The moon rises and Dean's spine pops, strange muscles aching as they lengthen, and he grits his teeth, growls in the back of his throat. Beside him, Dad crouches low, and Dean squeezes his eyes shut, holds his stomach as he vomits into the snow. A slow warmth begins to spread up Dean's spine and he shudders, but not unpleasantly.

"It'll pass," Dad says, his voice so deep and rough it's nearly inhuman. "Don't be scared."

"I'm not," Dean snaps, then retches again, weakly.

He wipes the back of his arm across his forehead, his mouth, and it's lightly furred. His back pops again, then twice more, and the warmth spreads quicker, through his spine out to his arms, his legs. Dean's paws hit snow, and he sniffs the air, approaches his father with head slightly bowed; even without a pack he understands Dad's place as leader, respects it and his own place as second in line. Dad nudges Dean's muzzle with his, lifts his head and howls, long and low. Dean joins in, his wolf-voice weak and high at first, then stronger, louder.

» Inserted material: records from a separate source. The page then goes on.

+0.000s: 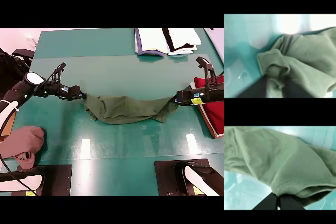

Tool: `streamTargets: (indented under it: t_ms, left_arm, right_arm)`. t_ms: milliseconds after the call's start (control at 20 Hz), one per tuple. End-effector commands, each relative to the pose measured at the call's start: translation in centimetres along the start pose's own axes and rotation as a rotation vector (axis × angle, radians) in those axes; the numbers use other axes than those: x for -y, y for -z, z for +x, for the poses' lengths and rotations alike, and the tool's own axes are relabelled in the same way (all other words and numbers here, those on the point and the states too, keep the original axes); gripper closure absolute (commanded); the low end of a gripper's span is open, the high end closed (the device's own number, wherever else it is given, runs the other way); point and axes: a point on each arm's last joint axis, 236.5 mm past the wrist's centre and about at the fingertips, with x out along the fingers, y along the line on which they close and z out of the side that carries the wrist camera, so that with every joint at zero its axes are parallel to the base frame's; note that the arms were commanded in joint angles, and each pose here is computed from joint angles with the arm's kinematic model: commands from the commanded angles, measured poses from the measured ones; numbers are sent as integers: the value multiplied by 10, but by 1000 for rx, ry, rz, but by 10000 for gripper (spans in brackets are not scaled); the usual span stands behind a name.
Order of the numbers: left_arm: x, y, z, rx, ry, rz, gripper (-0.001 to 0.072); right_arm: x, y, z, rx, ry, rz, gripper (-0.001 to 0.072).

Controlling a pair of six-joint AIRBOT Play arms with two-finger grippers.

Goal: Fold the shirts.

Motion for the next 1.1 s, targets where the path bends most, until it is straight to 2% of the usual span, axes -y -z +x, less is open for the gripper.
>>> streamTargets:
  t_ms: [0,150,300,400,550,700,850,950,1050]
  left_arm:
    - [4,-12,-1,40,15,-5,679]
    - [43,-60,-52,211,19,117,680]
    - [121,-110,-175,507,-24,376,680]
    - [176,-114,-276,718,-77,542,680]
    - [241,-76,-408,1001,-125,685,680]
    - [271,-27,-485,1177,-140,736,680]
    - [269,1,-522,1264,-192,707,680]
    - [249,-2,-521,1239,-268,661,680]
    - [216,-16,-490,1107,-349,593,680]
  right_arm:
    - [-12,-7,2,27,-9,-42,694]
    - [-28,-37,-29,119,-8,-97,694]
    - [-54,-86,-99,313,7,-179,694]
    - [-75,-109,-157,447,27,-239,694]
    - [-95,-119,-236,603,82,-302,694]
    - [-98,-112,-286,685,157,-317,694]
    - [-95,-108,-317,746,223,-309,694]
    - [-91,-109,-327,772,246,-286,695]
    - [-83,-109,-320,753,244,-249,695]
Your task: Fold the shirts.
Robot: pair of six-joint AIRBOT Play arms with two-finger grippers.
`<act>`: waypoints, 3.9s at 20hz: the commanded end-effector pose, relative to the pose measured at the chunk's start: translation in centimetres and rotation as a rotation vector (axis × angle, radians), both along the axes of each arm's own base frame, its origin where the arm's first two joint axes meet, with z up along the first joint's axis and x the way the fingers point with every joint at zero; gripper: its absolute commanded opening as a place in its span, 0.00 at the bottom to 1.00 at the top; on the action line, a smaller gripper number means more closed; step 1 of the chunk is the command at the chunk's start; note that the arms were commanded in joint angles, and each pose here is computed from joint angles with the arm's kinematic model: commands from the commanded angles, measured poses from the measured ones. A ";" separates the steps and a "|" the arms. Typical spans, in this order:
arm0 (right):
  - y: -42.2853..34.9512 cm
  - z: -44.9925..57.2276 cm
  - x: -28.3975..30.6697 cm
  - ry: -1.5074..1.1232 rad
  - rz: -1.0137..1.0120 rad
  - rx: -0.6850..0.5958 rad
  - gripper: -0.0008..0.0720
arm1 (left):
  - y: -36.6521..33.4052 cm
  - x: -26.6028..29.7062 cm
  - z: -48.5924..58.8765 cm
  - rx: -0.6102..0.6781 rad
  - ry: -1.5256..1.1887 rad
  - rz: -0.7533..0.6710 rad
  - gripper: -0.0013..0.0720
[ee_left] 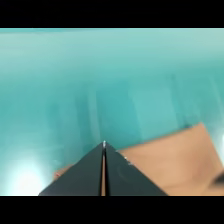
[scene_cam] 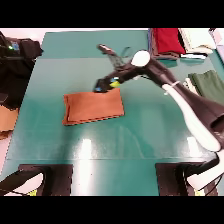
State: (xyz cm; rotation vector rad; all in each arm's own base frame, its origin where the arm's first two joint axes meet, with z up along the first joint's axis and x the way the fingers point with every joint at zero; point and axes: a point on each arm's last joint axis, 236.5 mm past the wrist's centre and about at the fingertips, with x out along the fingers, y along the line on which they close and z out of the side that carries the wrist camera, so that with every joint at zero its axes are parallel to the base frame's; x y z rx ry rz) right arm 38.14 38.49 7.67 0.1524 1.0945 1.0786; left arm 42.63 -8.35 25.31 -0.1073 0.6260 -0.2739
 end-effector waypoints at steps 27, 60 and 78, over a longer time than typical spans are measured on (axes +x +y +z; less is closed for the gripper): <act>-15.9 -2.6 11.0 0.022 -0.423 -0.004 0.04 | -13.1 -3.0 -3.0 -0.084 0.049 -0.287 0.05; -60.3 20.7 6.6 -0.558 -1.145 -0.230 0.04 | -16.8 -4.8 -2.5 -0.163 0.076 -0.325 0.05; -64.7 5.9 -12.7 0.011 -1.438 -0.438 0.84 | -16.7 -4.9 -2.6 -0.125 0.060 -0.351 0.05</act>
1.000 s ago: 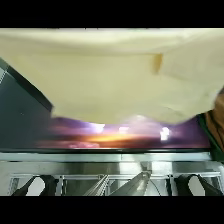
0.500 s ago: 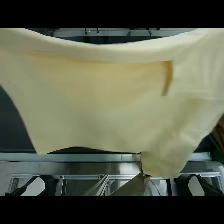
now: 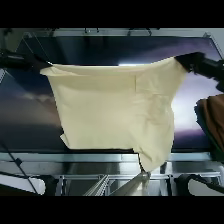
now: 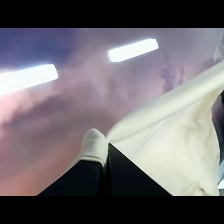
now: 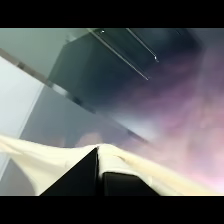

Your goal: Fold the shirts.

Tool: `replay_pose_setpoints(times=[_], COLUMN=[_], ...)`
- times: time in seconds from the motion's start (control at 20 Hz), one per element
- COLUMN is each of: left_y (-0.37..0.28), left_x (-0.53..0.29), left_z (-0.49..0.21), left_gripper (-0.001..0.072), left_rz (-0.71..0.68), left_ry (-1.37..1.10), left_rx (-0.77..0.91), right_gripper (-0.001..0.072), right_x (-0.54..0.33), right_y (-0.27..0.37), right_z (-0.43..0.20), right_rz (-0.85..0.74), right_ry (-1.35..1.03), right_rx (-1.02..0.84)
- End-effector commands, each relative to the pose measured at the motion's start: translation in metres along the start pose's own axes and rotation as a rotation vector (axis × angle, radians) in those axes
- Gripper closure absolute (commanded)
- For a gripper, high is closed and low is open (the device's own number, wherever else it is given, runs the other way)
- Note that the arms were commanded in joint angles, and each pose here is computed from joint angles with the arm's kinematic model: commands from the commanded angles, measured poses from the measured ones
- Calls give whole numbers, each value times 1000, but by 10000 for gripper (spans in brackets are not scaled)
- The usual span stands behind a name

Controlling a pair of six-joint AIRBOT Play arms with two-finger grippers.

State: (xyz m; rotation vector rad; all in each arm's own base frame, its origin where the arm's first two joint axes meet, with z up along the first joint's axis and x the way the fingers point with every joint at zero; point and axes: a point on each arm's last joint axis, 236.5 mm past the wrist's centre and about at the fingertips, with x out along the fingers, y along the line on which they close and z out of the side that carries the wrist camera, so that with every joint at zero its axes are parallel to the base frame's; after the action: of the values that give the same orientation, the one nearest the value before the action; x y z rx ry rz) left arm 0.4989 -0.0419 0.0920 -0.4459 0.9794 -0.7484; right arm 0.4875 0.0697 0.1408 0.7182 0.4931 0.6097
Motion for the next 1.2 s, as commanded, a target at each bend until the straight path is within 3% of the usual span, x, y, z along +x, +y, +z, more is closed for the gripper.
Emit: replay_pose_setpoints(times=[0.0, 0.3, 0.55, 0.65, 0.7, 0.75, 0.8, 0.85, 0.95, 1.0, 1.15], left_y=[69, 109, 146, 140, 134, 130, 127, 125, 117, 112, 95], left_x=[55, 108, 110, 103, 99, 95, 92, 87, 76, 67, 40], left_z=[-9, -17, -84, -88, -85, -82, -77, -70, -63, -62, -66], left_gripper=[683, 693, 700, 694, 687, 510, 234, -13, 9, 9, 11], left_rz=[16, 6, 145, 140, 127, 125, 131, 146, 159, 157, 161], left_ry=[58, 110, 343, 381, 386, 390, 382, 360, 341, 347, 344], left_rx=[-66, -93, -114, -116, -108, -107, -118, -127, -148, -153, -192], right_gripper=[685, 686, 685, 684, 619, 394, 273, 276, 326, 434, 442], right_x=[37, 53, 37, 24, 19, 15, 9, 1, -23, -39, -86], right_y=[-72, -141, -173, -180, -178, -174, -170, -165, -149, -140, -119], right_z=[-15, -56, -112, -121, -120, -116, -112, -108, -109, -117, -159], right_rz=[-23, -101, -228, -266, -259, -244, -231, -216, -166, -146, -157], right_ry=[-37, 31, 258, 315, 320, 316, 311, 310, 362, 420, 589], right_rx=[112, 159, 160, 178, 192, 212, 237, 268, 324, 343, 427])
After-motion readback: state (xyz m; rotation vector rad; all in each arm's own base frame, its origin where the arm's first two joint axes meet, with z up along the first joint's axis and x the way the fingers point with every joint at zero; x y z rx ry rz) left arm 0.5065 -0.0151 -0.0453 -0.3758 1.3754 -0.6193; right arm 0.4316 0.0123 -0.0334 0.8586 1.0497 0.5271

Dad pushes off with his hind legs, and Dean follows a half-second behind. The wind has never felt like this on his face, and his legs have never felt this strong, this fast. He feels like he could run forever, but he sticks close to his father's side, paces himself against Dad's lead, stays in his shadow.

*

They're in New Mexico for Sam's thirteenth birthday, chasing down a Black Dog, and they drive out to the desert, amid the scorpions and snakes, for the change. Stay close, Dad tells him. Keep away from anything that smells human. Howl if he gets lost. Where exactly Dad thinks he could get lost in the open desert, Sam's not sure, but he nods.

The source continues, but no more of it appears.